あらすじ
嵐の夜。避難するように一軒のモーテルに集まった10人の男女。彼らと管理人ラリーは一晩身動きのとれない状況に陥る。同じ頃、死刑囚マルコム・リバースの再審理が行われようとしていた。彼には解離性同一性障害があったのだ。

モーテルでは最初の殺人が起きる。犯人は10人以外にはありえない。元刑事のエドは犯人を捜しだそうとするが、見つからないまま殺人はなおも続く。そんな中、エドの意識は突然モーテルから再審理の現場へ飛ぶ。

そこでマリック医師から、自分はマルコム・リバースの人格の一人であること、別の人格の誰かが殺人者であることを告げられる。マリック医師は真犯人の人格を突きとめるために全人格を一か所に引き合わせていたのだ。

意識がモーテルへ戻ったエドは真犯人探しを始めるのだが・・・

総合評価 

評価:★★★★★
印象:怖い・興奮・楽しい

一か所に集まった人間たちが一人ずつ殺されていくという、クローズド・サークル系の映画にはありがちな使い古された設定ではある。

にもかかわらず最後まで引き込まれるのは、巧みな脚本と、「多重人格者の中の殺人者の人格をあぶりだすこと」「その人格を生き残らせないこと」というスパイスがあるからだ。

モーテルでの惨劇を多重人格者の心理世界の出来事とするために、その舞台を「嵐で外部と遮断され、孤立化したモーテル」に設定したアイディアは秀逸。

アイデンティティーのここが良かった

殺人事件で死刑が確定した人間に解離性同一性障害があった場合、犯人に殺害を実行させた真犯人ははたしてどの人格なのか。最初、このテーマにまず引きつけられた。

映画では、それを突きとめようとする医師と死刑囚とのやりとりと、同時刻に別の場所で発生する新たな殺人事件が同時進行する。この二つの場面を交互に描く手法が、緊迫感を高めるのに一役買っている。

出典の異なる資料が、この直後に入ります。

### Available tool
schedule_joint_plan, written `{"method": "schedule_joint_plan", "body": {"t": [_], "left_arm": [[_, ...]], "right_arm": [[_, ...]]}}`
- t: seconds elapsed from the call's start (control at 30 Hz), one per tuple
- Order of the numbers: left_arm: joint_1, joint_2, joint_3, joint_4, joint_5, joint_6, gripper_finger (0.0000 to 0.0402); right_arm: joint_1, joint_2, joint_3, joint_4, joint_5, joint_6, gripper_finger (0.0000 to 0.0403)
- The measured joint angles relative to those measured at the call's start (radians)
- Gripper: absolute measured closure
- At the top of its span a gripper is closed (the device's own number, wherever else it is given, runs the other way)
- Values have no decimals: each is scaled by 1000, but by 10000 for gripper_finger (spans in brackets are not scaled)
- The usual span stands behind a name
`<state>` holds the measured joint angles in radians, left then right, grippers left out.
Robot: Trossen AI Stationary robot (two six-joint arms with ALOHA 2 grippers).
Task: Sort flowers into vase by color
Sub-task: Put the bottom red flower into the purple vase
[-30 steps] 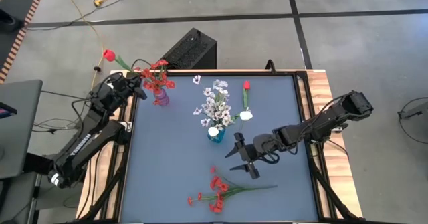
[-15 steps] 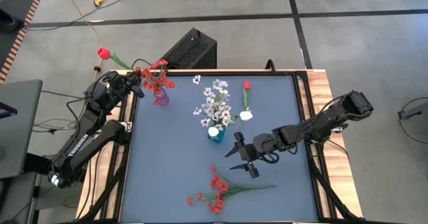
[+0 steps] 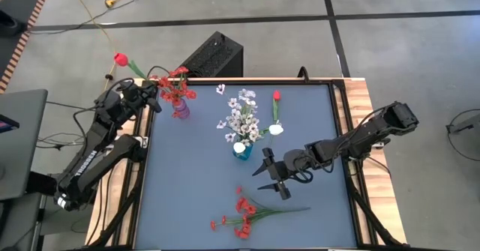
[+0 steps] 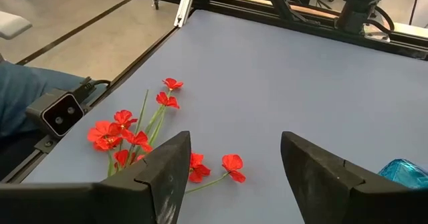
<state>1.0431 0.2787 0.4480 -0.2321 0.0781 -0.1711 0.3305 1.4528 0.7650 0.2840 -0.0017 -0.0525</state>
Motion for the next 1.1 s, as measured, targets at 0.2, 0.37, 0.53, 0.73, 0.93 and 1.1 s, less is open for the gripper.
{"method": "schedule_joint_plan", "body": {"t": [0.2, 0.37, 0.53, 0.73, 0.93, 1.1], "left_arm": [[0, 0, 0, -4, -4, -2, 401], [0, 0, -14, 8, -5, 1, 401], [-2, 3, -73, 50, -4, -14, 401], [-2, 3, -114, 67, 1, -12, 401], [-2, 3, -161, 65, 33, -6, 401], [-3, 3, -163, 57, 42, 2, 401]], "right_arm": [[0, 0, 0, 0, 0, 0, 145], [0, 0, 0, 0, 0, 0, 145], [0, 0, 0, 0, 0, 0, 145], [0, 0, 0, 0, -1, 0, 145], [-6, 0, 0, 0, -1, 0, 145], [-12, 0, 0, 1, -1, 0, 145]]}}
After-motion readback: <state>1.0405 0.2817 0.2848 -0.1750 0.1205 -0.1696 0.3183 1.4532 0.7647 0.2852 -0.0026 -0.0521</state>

観ている人は死刑囚と新たな殺人事件の関係性に騙されることになるのだけれど、どこまで騙されるかはその人が伏線にどれだけ気づくかにかかっている。

言い換えれば、両方のつながりをどこまで読み解けるか。映画の途中で真犯人がわかる人はまずいないだろう。一見無関係に見えるこれらの物語に実は真相が隠されていて、ラストで見事に一本の線につながる。斬新な着眼点がとてもおもしろかった。

ほぼ全編にわたり雨や雷の陰鬱な映像が続くが、それも効果的で、よりいっそう緊迫感を高める。個性派ぞろいの俳優陣の演技も見応えがあった。

真犯人の人格が明らかになった時、全編の至るところに散りばめられていたヒントに、なるほどとうなずいてしまう極上のサスペンス。何度も観て、見逃した伏線を探したくなる作品だ。

印象に残ったセリフ・シーン

「階段を上がると、また会った。姿のない人に。もう現れてほしくないのに」。解離性同一性障害をもつ死刑囚・マルコム・リバースの日記の一文として紹介されるセリフだ。

このセリフだけで、この映画がおそらくサイコ・サスペンス系であるばかりか、一筋縄ではいかないストーリーであることも、ある程度想像できてしまう。

張りめぐらされた伏線を見逃さないように気をつけて観ていたのに、最初に観た時は見事に騙されてしまった。

モーテルの殺人事件は現実の世界での出来事ではなく、多重人格者の心理世界で起きた殺人事件であるという設定は、当初は少し荒唐無稽な印象を受けた。反則のような気もした。

しかしこの設定はとても巧みな設定で、「殺人者の人格を突きとめるため」、そして「その人格を消滅させるため」という納得できるルールに終始貫かれている。説得力があるのだ。

もうひとつ印象に残ったセリフは、エドが死ぬ間際にパリスに言った、「オレンジ畑にいる君が見えたよ」。モーテルで出会い、惹かれ合った娼婦のパリスには、田舎に帰って果樹園をもつ夢があった。

自分たちがマルコムの人格であることを知っているのはエドだけという状況も相まって、切ないシーンだった。

こんな人にオススメ

サスペンス映画が好きな人にはもちろんおすすめの作品。また、真犯人との心理戦が描かれる推理系の映画や、心霊や超能力などのオカルト的要素を含まないサイコ・ホラー系の映画が好きな人にも観てほしいと思う。

具体的な映画を挙げると、『羊たちの沈黙』、『サイコ』、『セブン』など。

そして、この映画の中で登場人物のセリフにあった、全員の共通点が判明するきっかけとなったアガサ・クリスティー原作の『そして誰もいなくなった』とは同じシチュエーションなので、ぜひおすすめしたい。